China is constructing a top-secret ‘Z machine’ to compete with the United States in nuclear research.
The country’s military is building a machine capable of simulating thermonuclear explosions on an unprecedented scale at a secret base in the southwestern Sichuan province, the South China Morning Post reported.
The device has been described as a Chinese version of the United States’ ‘Z machine’ – which determines how particles react under extreme radiation and magnetic pressure, allowing researchers to test new nuclear armaments.
Pictured: The Z Machine, which determines how particles react under extreme radiation and magnetic pressure
China is constructing their own version of the machine in the southwestern Sichuan province
America’s groundbreaking Z machine, capable of producing 2.7million joules of electricity, is located at Sandia National Laboratories in Albuquerque, New Mexico, but Chinese researchers are trying to build a version capable of generating 60million joules.

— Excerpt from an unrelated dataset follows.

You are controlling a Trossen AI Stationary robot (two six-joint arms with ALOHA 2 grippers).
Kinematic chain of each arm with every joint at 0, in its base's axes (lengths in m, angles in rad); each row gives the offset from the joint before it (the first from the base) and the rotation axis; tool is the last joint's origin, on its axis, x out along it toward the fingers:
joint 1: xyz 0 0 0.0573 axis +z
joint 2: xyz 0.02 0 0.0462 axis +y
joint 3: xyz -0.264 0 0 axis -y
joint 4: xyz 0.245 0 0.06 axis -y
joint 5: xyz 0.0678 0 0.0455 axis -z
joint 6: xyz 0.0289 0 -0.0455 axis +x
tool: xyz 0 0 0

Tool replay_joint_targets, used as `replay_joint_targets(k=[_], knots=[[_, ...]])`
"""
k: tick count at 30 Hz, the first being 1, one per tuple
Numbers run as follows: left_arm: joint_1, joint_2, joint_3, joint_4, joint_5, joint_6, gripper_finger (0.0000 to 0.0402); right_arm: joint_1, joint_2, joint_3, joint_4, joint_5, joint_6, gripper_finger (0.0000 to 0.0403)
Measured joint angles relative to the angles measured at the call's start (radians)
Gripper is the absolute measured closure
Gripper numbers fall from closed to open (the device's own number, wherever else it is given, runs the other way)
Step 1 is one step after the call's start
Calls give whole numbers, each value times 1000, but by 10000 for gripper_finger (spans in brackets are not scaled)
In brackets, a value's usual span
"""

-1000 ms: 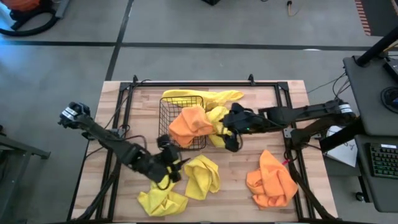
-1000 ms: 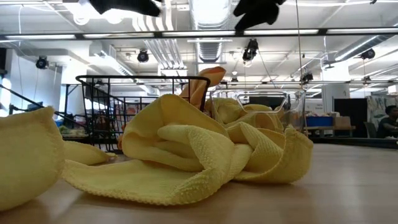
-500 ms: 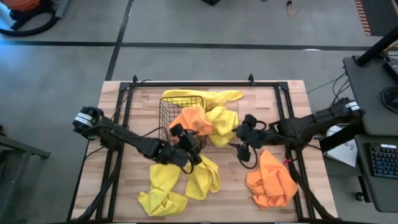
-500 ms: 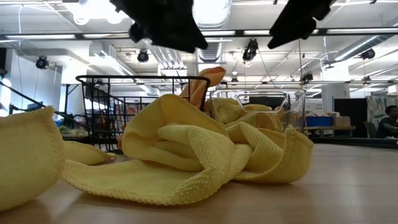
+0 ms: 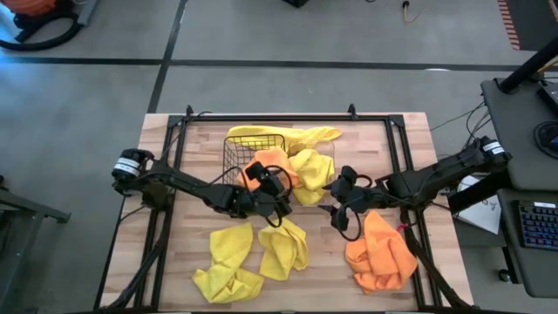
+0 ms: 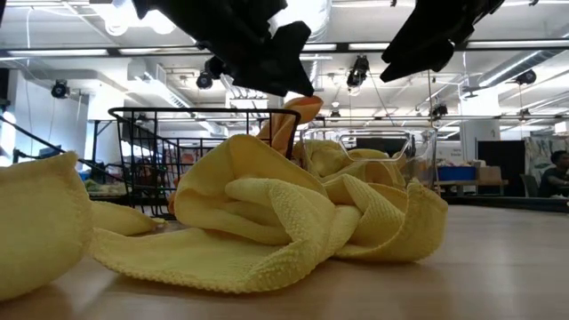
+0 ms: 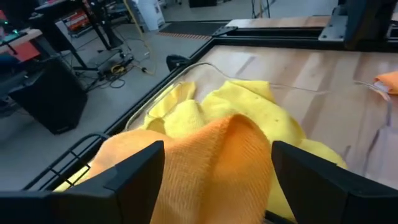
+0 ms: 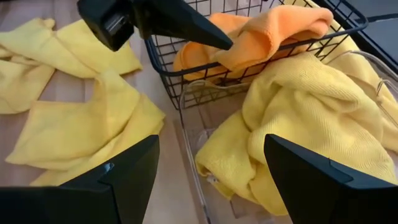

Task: Sort microfiber towel by color & place in baskets
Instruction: Put the orange microfiber towel into the wire basket

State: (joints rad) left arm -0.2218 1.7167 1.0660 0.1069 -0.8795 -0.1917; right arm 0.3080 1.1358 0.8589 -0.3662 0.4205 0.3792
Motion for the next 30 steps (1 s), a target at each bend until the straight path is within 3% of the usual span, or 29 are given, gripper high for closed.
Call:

The US’ device has generated temperatures of 3.7 billion Kelvins, the highest ever created by humankind, and routinely generates electrical power equivalent to 80 times Earth’s total power output.
The Z Machine is not just used to test nuclear weaponry – it is also capable of recreating the conditions on the surface of a star.
In a 2012 ‘white dwarf’ experiment, researchers simulated the ‘spectrum’ of a white dwarf’s surface by firing 26 million amps of electricity through tungsten wires.
Sandia’s website describes the machine as ‘safe, secure, reliable’, adding: ‘Z is crucial to Sandia’s mission to assure the reliability and safety of our nuclear stockpile as it ages – it allows scientists to study materials under conditions similar to those produced by the detonation of a nuclear weapon, and it produces key data used to validate physics models in computer simulations.
‘The detonation of nuclear weapons may affect equipment even at great distances from the explosion, which means electronic weapons systems and related equipment could malfunction when exposed to radiation from an opponent’s weapons.
‘Since a wide variety of materials are used to build weapons and military equipment, researchers must study the effects of nuclear radiation on a variety of materials and under varying conditions in order to understand the vulnerability of U.S. weapons.’